Arsa terdiam seketika karena mendengar ucapan sang istri. Wanita yang kini berdiri dari tempatnya itu benar-benar sedang emosi. Arsa tidak pernah melihat Amelia sangat marah. Kemarahan yang luar biasa menyesakkan dadanya.
Ada banyak hal yang Arsa tidak tahu sama sekali selama ini. Ia pikir perselingkuhannya sangat aman dari siapa pun. Tidak, tidak akan se-aman seperti yang dipikirkan Arsa. Terlalu gegabah saat menyembunyikan bangkai dari orang terdekatnya saat ini.
"Mel ... maafkan aku. Aku sadar jika ini salah. Aku benar-benar jatuh cinta pada Prita. Perasaanku tidak bisa kutahan begitu saja. Seperti jatuh cinta pada pandangan pertama dulu," kata Arsa yang tidak mau disalahkan dan Amelia dipaksa menerima keberadaan Prita.
"Ya, aku paham. Silakan dilanjutkan saja hubungan terlarang kalian." Amelia mengatakannya dengan wajah datar dan nada yang dingin.
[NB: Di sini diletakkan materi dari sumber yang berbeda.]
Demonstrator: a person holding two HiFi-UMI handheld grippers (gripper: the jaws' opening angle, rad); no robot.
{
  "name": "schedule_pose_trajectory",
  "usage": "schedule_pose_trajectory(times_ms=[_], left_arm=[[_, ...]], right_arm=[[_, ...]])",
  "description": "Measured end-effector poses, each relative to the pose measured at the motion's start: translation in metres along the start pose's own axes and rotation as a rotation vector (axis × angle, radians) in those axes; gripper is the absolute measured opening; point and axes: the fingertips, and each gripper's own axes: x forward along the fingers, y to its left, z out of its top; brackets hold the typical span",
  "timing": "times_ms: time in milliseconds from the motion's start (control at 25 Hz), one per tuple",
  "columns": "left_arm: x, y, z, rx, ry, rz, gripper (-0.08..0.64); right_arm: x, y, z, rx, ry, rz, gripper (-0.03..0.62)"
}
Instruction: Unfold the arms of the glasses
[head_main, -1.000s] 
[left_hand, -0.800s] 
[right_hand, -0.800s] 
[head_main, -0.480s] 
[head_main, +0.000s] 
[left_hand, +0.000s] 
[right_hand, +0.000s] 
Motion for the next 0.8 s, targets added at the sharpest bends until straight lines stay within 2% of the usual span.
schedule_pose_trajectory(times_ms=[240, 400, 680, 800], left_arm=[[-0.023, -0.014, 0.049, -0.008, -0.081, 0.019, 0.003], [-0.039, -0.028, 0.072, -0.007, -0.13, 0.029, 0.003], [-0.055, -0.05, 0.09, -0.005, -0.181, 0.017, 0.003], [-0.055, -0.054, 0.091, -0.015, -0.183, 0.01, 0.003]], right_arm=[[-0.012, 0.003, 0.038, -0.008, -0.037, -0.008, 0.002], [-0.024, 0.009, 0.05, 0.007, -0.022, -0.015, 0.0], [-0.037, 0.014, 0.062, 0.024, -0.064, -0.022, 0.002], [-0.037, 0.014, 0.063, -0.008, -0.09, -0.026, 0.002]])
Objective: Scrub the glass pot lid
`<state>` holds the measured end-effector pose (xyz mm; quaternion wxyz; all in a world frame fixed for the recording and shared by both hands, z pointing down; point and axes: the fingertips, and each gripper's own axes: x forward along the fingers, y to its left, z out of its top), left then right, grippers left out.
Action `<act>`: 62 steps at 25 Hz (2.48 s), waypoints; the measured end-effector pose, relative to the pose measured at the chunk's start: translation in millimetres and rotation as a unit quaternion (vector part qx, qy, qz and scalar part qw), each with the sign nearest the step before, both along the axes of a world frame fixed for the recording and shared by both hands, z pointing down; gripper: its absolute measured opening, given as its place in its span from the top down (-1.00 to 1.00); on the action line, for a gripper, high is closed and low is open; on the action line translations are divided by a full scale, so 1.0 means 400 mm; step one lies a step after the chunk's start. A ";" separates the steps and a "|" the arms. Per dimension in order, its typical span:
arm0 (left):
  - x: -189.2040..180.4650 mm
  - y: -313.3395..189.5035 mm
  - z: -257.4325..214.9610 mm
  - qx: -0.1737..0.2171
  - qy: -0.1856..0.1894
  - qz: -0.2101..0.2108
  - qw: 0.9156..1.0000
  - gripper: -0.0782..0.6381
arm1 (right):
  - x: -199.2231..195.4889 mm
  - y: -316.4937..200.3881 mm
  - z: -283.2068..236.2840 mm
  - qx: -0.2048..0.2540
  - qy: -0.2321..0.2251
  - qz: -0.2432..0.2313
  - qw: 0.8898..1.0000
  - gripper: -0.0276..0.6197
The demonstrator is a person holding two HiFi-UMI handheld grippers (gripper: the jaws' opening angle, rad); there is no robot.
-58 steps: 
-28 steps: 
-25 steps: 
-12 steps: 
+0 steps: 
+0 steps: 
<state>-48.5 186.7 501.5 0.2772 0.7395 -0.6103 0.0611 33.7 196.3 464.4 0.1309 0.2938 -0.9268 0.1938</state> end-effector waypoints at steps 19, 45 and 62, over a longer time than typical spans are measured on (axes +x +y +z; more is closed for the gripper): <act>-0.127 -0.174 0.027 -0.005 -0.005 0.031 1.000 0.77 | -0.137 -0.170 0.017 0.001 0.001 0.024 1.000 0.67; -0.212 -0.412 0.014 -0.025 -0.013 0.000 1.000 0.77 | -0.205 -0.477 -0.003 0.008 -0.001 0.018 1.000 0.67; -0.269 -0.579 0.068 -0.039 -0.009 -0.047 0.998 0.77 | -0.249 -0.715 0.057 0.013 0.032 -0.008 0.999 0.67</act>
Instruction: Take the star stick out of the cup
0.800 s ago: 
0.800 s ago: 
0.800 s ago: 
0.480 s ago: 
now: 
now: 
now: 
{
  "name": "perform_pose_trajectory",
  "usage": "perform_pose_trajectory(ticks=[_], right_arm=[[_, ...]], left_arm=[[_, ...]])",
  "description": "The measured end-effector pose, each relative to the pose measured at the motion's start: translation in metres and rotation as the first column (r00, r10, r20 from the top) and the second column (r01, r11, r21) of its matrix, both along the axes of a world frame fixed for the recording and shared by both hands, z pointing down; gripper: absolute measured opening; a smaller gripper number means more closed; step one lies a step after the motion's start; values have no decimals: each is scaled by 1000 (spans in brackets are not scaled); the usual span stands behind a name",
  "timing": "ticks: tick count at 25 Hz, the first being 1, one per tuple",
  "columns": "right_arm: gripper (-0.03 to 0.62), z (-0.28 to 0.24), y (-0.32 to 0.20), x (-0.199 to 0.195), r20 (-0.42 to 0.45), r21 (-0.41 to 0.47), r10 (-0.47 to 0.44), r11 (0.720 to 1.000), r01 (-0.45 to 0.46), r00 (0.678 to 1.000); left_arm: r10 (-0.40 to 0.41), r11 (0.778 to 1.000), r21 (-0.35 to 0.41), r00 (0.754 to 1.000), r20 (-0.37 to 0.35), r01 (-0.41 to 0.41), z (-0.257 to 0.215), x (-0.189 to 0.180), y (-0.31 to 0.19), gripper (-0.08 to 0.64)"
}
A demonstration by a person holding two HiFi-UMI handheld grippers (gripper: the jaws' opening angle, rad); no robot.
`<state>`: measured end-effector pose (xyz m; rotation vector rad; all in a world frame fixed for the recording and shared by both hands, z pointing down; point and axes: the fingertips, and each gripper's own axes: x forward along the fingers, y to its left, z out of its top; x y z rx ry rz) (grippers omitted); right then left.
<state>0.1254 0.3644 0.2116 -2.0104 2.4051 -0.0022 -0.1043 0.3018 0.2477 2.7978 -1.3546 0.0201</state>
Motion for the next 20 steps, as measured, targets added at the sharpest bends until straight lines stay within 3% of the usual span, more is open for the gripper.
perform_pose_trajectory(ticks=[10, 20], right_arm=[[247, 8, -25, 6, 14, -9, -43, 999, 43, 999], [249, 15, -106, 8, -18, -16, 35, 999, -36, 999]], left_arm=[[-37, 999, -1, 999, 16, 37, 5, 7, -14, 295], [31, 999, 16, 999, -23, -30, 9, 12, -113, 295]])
"Kamu menerima Prita? Aku akan menuruti apapun kemauan kamu. Termasuk lebih banyak menghabiskan waktu bersamamu dan anak-anak. Aku janji," kata Arsa dengan mata berbinar-binar karena bahagia.
"Ya, aku menerimanya dan aku akan pergi dari rumah ini. Aku sudah mendaftarkan perceraian kita. Silakan datang nanti jika sudah ada panggilan dari pengadilan agama. Kamu tenang saja, aku tidak akan merepotkan kamu lagi. Sebisa mungkin aku akan menghidupi ketiga anakku. Aku bukan lagi benalu seperti anggapan semua keluargamu itu," kata Amelia dengan menahan sesak di dadanya.
"Mel ... aku ...." Ucapan Arsa terhenti karena suara tangis Aron yang mencari keberadaan sang mama.